I feel like I’m slowly gaining traction. But I’m not. Then I am. And I sort of need to. The next three weeks are going to full of stress on my body. And it’s ironic. For my pre-Lyme life I could easily pick up in the morning and travel 800 miles to California to do some function with my family, but now I have to spend an entire week getting ready for a trip hardly over a hundred miles only to spend the aftermath feeling like I’m hung over for three days. And here I am thinking I’ve got to stop smoking, I need to get a COVID booster (which will knock me sideways for at least three days), I need to help my mom get her cat back when she moves into the assisted living facility over a hundred miles away, I need to go to a half a week long out of office, office visit in Austin, Texas, and only a few days later be back in Central Oregon for a wedding. And you know what sucks most about all this? The camera show happening in Washington, the one I went to a year or so back and enjoyed so much, is the same day as the wedding. And here I thought this year I’d go up in the convertible and pic up the camera I saw last year that was out of budget.
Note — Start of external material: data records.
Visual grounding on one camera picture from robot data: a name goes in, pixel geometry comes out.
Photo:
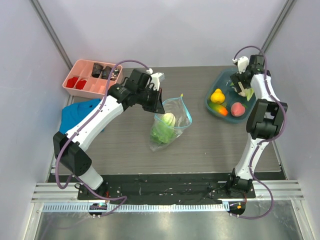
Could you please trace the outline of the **white cauliflower toy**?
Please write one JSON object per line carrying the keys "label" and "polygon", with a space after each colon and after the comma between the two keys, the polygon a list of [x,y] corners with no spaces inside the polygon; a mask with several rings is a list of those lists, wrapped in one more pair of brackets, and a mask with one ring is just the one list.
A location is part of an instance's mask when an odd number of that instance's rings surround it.
{"label": "white cauliflower toy", "polygon": [[238,82],[237,85],[234,85],[233,83],[230,85],[234,91],[240,95],[241,97],[245,97],[246,100],[249,102],[254,95],[254,90],[252,87],[245,88],[241,82]]}

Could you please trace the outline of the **clear zip top bag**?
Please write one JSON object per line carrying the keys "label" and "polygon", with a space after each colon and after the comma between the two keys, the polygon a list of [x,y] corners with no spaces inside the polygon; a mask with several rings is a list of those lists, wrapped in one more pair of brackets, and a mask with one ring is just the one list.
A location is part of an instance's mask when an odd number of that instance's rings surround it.
{"label": "clear zip top bag", "polygon": [[192,116],[185,105],[183,94],[169,98],[162,105],[164,114],[156,113],[149,135],[149,147],[156,152],[179,138],[192,124]]}

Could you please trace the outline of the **green lettuce toy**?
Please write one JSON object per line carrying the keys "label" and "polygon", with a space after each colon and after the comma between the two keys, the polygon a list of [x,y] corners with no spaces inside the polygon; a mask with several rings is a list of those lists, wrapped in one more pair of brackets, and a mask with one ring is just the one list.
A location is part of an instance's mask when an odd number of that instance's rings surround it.
{"label": "green lettuce toy", "polygon": [[150,138],[157,144],[170,144],[176,137],[175,124],[176,117],[172,112],[156,114]]}

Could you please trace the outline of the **orange green mango toy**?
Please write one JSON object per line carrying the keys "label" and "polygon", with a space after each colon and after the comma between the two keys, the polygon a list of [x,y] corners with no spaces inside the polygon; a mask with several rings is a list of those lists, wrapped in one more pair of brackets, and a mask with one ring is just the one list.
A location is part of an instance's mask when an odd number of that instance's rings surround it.
{"label": "orange green mango toy", "polygon": [[226,107],[224,107],[221,104],[216,104],[213,103],[209,106],[215,113],[220,114],[222,116],[227,116],[228,115],[228,110],[226,109]]}

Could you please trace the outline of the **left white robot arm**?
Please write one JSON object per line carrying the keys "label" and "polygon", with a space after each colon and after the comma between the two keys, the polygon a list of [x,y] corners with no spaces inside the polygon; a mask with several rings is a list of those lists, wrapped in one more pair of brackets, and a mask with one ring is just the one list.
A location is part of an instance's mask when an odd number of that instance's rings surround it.
{"label": "left white robot arm", "polygon": [[92,166],[86,151],[98,134],[117,116],[136,104],[147,112],[164,114],[161,81],[164,73],[149,74],[135,68],[124,83],[115,83],[107,96],[78,124],[66,133],[53,136],[54,154],[58,163],[65,166],[89,187],[89,194],[100,200],[107,192],[103,178]]}

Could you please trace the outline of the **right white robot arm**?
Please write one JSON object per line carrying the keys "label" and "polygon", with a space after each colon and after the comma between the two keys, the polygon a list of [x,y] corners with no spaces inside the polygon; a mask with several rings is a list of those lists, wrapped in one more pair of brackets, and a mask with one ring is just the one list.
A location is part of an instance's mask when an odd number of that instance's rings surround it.
{"label": "right white robot arm", "polygon": [[235,91],[244,95],[246,90],[253,90],[256,97],[246,123],[248,140],[245,149],[225,185],[226,193],[238,198],[251,191],[258,161],[269,142],[280,135],[288,105],[276,96],[263,55],[235,57],[232,61],[237,66],[237,72],[230,77]]}

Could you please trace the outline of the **pink peach toy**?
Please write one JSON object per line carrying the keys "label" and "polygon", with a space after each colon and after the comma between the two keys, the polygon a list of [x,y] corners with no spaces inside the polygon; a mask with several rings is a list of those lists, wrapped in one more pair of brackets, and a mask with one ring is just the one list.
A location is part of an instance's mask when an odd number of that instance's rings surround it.
{"label": "pink peach toy", "polygon": [[246,108],[240,102],[235,102],[230,108],[230,113],[234,117],[241,117],[245,111]]}

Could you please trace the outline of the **teal plastic basin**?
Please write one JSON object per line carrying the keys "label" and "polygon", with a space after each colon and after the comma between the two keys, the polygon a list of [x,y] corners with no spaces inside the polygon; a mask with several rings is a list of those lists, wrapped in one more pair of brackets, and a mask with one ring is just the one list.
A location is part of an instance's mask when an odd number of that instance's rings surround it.
{"label": "teal plastic basin", "polygon": [[[239,124],[245,122],[256,102],[255,94],[252,95],[250,100],[247,100],[247,97],[238,95],[234,88],[233,82],[230,78],[231,75],[236,73],[235,68],[227,68],[220,72],[218,77],[213,81],[212,86],[209,88],[206,97],[204,99],[204,104],[207,110],[215,117],[223,119],[224,121],[232,124]],[[226,108],[227,115],[223,115],[214,109],[214,103],[211,101],[211,95],[215,92],[216,89],[220,89],[225,96],[225,100],[222,103],[222,106]],[[233,116],[231,114],[231,107],[234,103],[241,103],[245,109],[245,112],[241,116]]]}

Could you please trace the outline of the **yellow pear toy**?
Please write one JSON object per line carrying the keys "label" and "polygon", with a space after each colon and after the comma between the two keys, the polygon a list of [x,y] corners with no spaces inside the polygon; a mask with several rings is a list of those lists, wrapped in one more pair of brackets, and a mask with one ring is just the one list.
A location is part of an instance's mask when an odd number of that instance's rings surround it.
{"label": "yellow pear toy", "polygon": [[217,88],[210,96],[210,101],[214,104],[223,104],[226,97],[220,88]]}

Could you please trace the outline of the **dark patterned roll three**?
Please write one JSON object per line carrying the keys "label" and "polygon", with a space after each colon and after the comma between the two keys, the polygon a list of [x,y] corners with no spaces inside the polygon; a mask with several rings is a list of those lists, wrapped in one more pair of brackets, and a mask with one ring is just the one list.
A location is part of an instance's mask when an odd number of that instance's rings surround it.
{"label": "dark patterned roll three", "polygon": [[113,71],[112,74],[111,74],[110,79],[111,79],[112,81],[116,81],[116,80],[118,79],[119,75],[120,75],[120,71],[121,71],[121,70],[120,70],[119,68],[115,68],[114,71]]}

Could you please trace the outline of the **dark patterned roll two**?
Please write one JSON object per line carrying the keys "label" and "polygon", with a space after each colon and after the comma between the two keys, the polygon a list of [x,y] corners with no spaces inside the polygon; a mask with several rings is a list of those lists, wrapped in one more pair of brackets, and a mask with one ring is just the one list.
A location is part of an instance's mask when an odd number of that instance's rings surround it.
{"label": "dark patterned roll two", "polygon": [[110,66],[106,66],[101,72],[101,78],[107,80],[111,70],[112,68]]}

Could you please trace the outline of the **dark patterned roll one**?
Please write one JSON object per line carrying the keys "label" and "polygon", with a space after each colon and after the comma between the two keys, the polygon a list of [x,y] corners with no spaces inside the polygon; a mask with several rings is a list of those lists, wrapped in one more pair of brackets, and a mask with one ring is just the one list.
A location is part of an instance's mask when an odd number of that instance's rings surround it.
{"label": "dark patterned roll one", "polygon": [[94,78],[98,78],[103,71],[104,67],[99,63],[94,63],[92,67],[91,76]]}

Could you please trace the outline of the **red item right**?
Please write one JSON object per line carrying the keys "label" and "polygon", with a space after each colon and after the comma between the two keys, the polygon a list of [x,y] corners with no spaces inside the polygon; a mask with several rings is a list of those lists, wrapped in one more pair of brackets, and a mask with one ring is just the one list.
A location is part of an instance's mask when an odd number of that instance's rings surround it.
{"label": "red item right", "polygon": [[80,79],[76,82],[74,88],[77,90],[82,90],[84,88],[84,86],[86,85],[87,80],[85,79]]}

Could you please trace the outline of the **red item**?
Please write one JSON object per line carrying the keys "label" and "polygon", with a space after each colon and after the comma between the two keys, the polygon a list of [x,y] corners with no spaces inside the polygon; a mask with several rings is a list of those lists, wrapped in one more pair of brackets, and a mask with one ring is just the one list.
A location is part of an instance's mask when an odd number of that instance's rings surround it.
{"label": "red item", "polygon": [[77,81],[78,81],[78,77],[74,76],[72,78],[69,78],[66,82],[66,87],[67,88],[74,88],[74,86],[76,85]]}
{"label": "red item", "polygon": [[74,88],[77,90],[82,90],[84,88],[84,86],[86,85],[87,80],[85,79],[80,79],[76,82]]}

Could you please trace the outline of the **pink compartment tray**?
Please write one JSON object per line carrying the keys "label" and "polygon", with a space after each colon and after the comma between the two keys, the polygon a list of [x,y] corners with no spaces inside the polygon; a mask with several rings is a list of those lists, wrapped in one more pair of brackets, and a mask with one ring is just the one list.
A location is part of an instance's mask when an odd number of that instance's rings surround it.
{"label": "pink compartment tray", "polygon": [[[65,78],[62,87],[71,95],[75,97],[82,97],[88,99],[101,99],[106,92],[108,87],[113,86],[116,83],[120,83],[123,79],[123,67],[118,65],[116,68],[120,69],[120,73],[118,79],[116,81],[110,80],[108,82],[107,79],[102,79],[101,74],[98,78],[92,77],[93,64],[98,63],[105,68],[106,66],[113,67],[113,63],[108,62],[100,62],[93,60],[85,60],[79,59],[75,62],[69,74]],[[84,88],[82,90],[78,90],[74,88],[67,88],[66,83],[67,80],[73,77],[78,77],[78,81],[83,79],[87,80]]]}

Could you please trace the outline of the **blue folded cloth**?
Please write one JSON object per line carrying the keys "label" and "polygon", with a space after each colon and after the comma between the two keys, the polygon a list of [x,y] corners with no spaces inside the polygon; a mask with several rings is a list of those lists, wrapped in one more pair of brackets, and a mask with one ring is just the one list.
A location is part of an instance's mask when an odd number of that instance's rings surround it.
{"label": "blue folded cloth", "polygon": [[99,103],[100,99],[73,103],[61,111],[61,124],[59,131],[65,134],[68,130],[79,124]]}

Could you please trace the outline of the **red item left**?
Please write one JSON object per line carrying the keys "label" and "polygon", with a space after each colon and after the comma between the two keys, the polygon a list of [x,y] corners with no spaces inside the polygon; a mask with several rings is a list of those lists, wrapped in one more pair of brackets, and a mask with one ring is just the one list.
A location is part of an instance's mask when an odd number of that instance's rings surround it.
{"label": "red item left", "polygon": [[72,78],[69,78],[66,82],[66,87],[67,88],[74,88],[74,86],[76,85],[77,81],[78,81],[78,77],[74,76]]}

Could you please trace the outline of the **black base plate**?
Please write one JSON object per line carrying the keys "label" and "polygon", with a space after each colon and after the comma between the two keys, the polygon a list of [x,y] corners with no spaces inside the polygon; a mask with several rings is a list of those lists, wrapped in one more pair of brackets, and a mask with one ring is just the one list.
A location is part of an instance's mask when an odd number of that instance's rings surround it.
{"label": "black base plate", "polygon": [[205,205],[223,199],[254,199],[247,192],[230,187],[228,173],[113,174],[103,175],[96,193],[107,198],[126,196],[128,205]]}

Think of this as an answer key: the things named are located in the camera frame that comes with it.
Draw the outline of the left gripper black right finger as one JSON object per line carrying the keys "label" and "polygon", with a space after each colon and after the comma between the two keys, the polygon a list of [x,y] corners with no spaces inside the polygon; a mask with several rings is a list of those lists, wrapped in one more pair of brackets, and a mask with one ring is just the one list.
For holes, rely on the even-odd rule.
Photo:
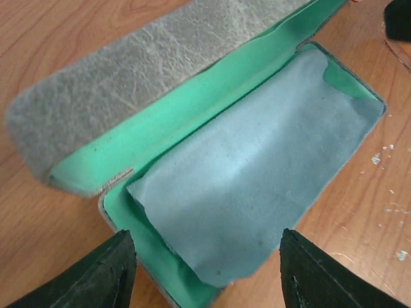
{"label": "left gripper black right finger", "polygon": [[286,307],[405,307],[355,275],[295,230],[280,243],[281,286]]}

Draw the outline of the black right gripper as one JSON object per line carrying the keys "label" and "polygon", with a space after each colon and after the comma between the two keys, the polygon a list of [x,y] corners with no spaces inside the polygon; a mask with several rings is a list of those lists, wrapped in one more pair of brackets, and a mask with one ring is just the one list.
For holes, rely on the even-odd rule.
{"label": "black right gripper", "polygon": [[388,39],[410,42],[411,0],[393,0],[384,9],[383,19]]}

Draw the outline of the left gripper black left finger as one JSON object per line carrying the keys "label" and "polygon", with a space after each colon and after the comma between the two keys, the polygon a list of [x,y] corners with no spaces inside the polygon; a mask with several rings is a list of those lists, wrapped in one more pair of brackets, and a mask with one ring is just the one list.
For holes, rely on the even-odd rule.
{"label": "left gripper black left finger", "polygon": [[136,276],[130,231],[121,230],[9,307],[129,307]]}

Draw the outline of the light blue cleaning cloth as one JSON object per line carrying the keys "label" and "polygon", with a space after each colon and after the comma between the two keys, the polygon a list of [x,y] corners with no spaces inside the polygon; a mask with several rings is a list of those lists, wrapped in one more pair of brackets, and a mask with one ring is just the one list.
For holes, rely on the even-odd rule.
{"label": "light blue cleaning cloth", "polygon": [[202,282],[256,271],[382,115],[327,83],[328,65],[317,49],[296,56],[128,186]]}

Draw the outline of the grey leather glasses case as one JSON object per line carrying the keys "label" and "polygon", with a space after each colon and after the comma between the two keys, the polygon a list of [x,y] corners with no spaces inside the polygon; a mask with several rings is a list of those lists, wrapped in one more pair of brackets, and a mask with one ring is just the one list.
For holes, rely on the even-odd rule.
{"label": "grey leather glasses case", "polygon": [[102,216],[131,232],[138,263],[172,306],[209,307],[228,284],[202,282],[128,186],[307,50],[326,56],[327,83],[377,99],[383,115],[377,93],[311,41],[343,5],[191,1],[25,89],[6,109],[5,125],[40,181],[100,197]]}

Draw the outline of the red thin-frame sunglasses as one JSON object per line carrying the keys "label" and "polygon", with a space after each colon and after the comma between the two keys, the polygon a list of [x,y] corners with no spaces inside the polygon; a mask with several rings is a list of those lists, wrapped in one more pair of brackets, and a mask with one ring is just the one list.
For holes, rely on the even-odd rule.
{"label": "red thin-frame sunglasses", "polygon": [[381,26],[381,33],[384,36],[384,41],[389,50],[410,72],[410,42],[401,42],[387,38],[385,33],[384,19]]}
To quote the line from “A Christmas Story”: Oh Fudge!
But I’m happy with where my photography site is slowly but surely going (despite nobody ever visiting: it’s here by the way: https://PygmieStudios.com). I’m happy that I feel aware and awake enough to think about things I want to blog about (despite never quite being in the right place to do it). I’m happy that I’m taking at least a thousand photographs a week. I’m not happy about never getting laid, but hey, I guess that’s Karma (or more probably the fact that I don’t speak up and/or am not a tall dark and handsome narcissistic sociopath). I’m happy that I keep finding so many fantastic lenses for my new camera at pretty decent rates lately.
I am not happy that tomorrow is Monday.
Obviously I am not 1.8 billion dollars richer today.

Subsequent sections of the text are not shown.